Devant elle, le désert faisait tourbillonner ses ballots de broussailles, s'installait dans certains espaces avec des rafales de sable comme s'il ouvrait des ouïes. C'était un gros poisson, ou un gros serpent, parfois avec la peau coriace d'un buffle, d'autres fois quelques touffes d'herbe frémissantes lui donnaient de grosses plumes. Derrière elle se tenait un beignet qui la regardait avec de grands yeux. 

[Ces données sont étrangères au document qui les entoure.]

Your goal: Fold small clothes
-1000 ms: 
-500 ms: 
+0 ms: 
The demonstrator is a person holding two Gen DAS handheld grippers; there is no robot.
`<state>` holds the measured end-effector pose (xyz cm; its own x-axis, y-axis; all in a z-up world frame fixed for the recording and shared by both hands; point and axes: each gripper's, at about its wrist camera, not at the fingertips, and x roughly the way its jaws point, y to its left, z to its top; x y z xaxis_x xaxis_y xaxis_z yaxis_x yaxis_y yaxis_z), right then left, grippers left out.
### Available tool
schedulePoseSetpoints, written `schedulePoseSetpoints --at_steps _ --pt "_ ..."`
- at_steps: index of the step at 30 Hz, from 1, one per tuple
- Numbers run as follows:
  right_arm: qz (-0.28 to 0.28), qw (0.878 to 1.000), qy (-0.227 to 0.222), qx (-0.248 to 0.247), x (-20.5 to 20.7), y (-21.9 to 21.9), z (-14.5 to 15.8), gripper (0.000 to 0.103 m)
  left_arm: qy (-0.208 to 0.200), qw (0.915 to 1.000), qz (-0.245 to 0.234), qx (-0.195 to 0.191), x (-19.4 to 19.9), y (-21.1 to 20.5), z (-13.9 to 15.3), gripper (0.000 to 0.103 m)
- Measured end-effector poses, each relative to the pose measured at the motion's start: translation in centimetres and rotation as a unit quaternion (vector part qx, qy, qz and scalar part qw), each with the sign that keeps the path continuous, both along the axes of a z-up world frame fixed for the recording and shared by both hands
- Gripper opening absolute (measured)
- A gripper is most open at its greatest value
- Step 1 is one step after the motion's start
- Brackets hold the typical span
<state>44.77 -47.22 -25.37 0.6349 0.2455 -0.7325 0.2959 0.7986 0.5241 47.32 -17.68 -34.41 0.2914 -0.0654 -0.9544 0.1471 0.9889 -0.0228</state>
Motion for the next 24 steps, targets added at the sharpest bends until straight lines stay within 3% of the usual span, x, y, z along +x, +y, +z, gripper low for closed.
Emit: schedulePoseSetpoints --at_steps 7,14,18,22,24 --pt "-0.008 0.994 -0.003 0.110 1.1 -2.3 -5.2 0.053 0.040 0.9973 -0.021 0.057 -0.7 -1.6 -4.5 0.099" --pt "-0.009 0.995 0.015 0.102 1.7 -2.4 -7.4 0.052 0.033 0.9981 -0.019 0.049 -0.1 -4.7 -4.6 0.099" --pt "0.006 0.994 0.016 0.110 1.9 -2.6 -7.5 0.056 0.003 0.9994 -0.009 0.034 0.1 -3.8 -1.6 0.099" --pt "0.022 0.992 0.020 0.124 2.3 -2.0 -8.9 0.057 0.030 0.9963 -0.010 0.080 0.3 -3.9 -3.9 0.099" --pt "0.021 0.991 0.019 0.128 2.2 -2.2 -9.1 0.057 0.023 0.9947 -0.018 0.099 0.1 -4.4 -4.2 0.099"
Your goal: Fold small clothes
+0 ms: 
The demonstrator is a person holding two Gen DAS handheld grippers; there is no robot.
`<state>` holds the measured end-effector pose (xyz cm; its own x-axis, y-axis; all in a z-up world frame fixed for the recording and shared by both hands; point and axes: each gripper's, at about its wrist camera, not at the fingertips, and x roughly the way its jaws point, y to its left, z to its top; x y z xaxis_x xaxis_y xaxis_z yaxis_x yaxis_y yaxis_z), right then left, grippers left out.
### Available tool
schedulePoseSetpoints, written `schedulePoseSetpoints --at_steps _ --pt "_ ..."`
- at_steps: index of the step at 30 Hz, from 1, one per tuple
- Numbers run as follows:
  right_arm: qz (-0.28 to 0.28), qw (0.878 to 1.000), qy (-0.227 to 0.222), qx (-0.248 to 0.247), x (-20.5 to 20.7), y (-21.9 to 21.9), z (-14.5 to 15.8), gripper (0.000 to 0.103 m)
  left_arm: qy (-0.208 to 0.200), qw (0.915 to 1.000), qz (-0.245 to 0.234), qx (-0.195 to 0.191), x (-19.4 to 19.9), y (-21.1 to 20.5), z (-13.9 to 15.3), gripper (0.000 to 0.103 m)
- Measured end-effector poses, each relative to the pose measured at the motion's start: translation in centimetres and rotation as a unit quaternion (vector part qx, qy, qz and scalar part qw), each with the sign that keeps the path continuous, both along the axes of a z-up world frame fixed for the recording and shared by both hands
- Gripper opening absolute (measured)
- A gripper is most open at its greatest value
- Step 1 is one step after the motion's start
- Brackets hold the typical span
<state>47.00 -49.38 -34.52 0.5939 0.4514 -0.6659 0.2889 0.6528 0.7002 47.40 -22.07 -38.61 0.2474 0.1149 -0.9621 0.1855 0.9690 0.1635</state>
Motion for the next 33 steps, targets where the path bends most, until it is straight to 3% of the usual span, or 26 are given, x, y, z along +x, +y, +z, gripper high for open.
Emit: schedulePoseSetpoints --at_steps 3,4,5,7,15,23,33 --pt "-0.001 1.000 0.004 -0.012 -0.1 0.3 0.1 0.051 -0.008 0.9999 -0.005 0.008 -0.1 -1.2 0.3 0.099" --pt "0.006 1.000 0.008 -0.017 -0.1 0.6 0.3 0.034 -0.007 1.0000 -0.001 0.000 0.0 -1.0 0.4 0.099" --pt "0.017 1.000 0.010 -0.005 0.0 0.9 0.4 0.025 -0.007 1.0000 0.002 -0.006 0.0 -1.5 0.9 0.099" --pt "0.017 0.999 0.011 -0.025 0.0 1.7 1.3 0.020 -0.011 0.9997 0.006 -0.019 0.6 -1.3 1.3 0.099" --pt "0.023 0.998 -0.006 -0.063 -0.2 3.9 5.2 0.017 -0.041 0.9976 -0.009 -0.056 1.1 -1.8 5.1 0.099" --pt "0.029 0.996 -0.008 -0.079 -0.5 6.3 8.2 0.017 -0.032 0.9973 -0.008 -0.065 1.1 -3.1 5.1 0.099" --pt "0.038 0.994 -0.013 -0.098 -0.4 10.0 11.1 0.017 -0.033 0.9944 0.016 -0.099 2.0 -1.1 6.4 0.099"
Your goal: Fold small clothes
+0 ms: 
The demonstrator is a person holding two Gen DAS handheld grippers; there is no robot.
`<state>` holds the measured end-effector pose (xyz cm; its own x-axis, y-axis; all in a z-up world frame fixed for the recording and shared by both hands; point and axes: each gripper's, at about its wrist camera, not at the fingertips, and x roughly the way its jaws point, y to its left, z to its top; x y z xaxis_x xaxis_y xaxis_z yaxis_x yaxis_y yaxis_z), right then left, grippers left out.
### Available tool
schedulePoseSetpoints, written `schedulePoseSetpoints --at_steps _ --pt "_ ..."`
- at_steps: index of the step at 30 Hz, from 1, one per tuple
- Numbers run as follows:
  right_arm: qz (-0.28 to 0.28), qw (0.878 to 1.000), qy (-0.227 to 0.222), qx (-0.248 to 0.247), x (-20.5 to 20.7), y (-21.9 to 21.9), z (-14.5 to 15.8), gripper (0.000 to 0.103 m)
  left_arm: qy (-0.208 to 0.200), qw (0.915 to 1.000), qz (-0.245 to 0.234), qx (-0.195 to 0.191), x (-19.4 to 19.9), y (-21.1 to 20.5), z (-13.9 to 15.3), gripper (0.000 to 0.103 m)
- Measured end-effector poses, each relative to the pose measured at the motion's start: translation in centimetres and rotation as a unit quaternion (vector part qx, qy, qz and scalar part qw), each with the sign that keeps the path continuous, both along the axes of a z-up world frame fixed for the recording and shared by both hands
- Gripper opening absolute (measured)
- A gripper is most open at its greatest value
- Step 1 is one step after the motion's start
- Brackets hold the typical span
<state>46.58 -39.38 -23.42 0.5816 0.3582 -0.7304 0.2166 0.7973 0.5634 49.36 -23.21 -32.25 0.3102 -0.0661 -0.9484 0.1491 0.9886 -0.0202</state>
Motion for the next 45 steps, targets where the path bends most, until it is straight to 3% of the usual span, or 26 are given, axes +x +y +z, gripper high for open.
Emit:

Il a fait le premier pas dans le sable. Et son enveloppe corporelle la plus authentique s'accrochait à elle : le chatouillement de l'herbe, l'odeur âcre du fourrage, la bouffée chaude du nez d'un animal, ou encore la neige meuble, à Pistoia. Elle était prête pour le voyage dans le désert californien. Il a étendu son autre pied. 

* * *

Alessandro Raveggi (Florence, 1980). Son roman Dans le réservoir des terribles piranhas (Effigy, 2012), l'essai Calvin américain. Identité et voyage dans le Nouveau Monde (Les Lettres, 2012), La transfiguration des animaux en bêtes (Transeuropa, 2011). Il collabore à une série de nouvelles dans l'édition toscane de la République. Outre de nombreuses anthologies, ses textes ont paru dans des magazines et des webmags tels que Poésie, les sangliersDouble zéroAlphabet2nation indienne, Carmilla, Il primo amoreNouvelle prose.